A reportagem é de Patrícia Campos Mello e publicada pelo jornal Folha de S.Paulo, 18-09-2011.
O ex-presidente Luiz Inácio Lula da Silva se juntou ao presidente cubano, Raúl Castro, em 2010, para inaugurar as obras da Odebrecht no porto cubano de Mariel, com financiamento de cerca de US$ 300 milhões do BNDES.
Ele visitou várias obras da construtora em Angola, junto com o presidente angolano, José Eduardo dos Santos. E, mesmo fora da presidência, Lula continua fazendo promoção comercial. Recentemente esteve na Bolívia e teria discutido com o governo problemas em uma estrada em construção pela OAS e financiada pelo BNDES.

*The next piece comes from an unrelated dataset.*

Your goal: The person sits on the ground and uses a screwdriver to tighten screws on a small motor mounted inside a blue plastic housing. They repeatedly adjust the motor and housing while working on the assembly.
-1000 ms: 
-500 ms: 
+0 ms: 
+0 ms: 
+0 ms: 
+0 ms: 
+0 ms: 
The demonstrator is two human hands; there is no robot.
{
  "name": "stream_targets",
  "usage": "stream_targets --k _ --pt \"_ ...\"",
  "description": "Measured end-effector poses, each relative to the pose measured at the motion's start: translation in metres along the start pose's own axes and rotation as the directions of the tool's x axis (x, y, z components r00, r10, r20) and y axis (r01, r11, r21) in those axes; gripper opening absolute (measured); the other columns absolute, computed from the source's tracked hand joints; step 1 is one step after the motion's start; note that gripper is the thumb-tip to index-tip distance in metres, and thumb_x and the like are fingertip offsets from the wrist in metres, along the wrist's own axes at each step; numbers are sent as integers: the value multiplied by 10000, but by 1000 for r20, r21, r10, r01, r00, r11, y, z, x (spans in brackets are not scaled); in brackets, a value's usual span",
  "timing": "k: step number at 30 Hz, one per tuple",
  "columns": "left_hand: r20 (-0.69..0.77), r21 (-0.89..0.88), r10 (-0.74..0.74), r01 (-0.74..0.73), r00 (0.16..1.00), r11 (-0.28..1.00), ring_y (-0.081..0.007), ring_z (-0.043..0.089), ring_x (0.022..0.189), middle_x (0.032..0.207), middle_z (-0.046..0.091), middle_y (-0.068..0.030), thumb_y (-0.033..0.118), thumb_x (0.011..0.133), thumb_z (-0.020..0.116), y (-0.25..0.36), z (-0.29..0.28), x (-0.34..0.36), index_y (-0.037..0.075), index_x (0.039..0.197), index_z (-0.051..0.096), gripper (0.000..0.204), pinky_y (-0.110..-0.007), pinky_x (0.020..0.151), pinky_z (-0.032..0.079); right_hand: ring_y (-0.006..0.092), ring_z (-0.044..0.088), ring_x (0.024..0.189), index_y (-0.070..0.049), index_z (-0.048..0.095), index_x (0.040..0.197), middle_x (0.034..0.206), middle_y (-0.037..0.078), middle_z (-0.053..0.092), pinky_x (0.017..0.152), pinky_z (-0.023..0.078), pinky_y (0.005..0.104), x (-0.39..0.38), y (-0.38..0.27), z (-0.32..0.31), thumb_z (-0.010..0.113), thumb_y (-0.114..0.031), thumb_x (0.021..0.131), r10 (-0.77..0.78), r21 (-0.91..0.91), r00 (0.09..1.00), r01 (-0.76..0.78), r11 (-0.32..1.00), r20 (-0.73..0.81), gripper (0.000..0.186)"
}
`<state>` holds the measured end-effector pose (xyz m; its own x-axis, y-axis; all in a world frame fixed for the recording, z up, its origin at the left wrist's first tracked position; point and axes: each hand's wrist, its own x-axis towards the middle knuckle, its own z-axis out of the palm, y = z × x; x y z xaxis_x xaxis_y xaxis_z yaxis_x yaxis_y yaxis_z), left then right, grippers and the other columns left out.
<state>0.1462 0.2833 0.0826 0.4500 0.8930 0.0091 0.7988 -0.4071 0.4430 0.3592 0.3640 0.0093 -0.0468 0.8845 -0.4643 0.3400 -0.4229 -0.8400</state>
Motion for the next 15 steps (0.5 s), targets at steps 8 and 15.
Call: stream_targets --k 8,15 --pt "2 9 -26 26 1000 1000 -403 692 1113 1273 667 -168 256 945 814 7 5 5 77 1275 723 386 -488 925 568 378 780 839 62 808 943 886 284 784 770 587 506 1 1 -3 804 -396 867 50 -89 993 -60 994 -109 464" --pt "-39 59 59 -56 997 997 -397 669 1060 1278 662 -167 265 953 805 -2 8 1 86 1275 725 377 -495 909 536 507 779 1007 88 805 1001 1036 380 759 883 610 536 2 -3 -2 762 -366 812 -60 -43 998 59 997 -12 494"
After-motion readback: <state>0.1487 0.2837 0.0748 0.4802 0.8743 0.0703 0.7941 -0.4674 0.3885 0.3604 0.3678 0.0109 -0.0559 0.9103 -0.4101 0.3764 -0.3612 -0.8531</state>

As negociações dessas exportações de obras de infraestrutura normalmente envolvem governos. Isso porque as vendas de obras ao exterior são feitas sempre em um pacote, que geralmente inclui o financiamento do BNDES.
"Levamos junto o financiamento do BNDES para a obra, e o banco estipula que 85% dos produtos e serviços do projeto precisam vir do Brasil", diz Mauro Rehm, gerente-geral da Odebrecht Logística e Exportação.
Segundo Rehm, em 2009 e 2010, só nesses serviços e bens acoplados, sem incluir as construções, a Odebrecht exportou US$ 2 bilhões. Hoje, 58% da receita da Odebrecht Engenharia e Construção vêm do exterior.
"É importante o governo brasileiro fazer meio de campo para obter contratos; e é natural, todos os governos fazem", diz Luciano Amadio, presidente da Associação Paulista de Empresários e Obras Públicas (Apeop). Para Luís Afonso Lima, presidente da Sociedade Brasileira de Estudos de Empresas Transnacionais e da Globalização, a internacionalização das empreiteiras mostra maior competitividade. E é vantajoso para o país, porque se trata de exportação de maior valor agregado.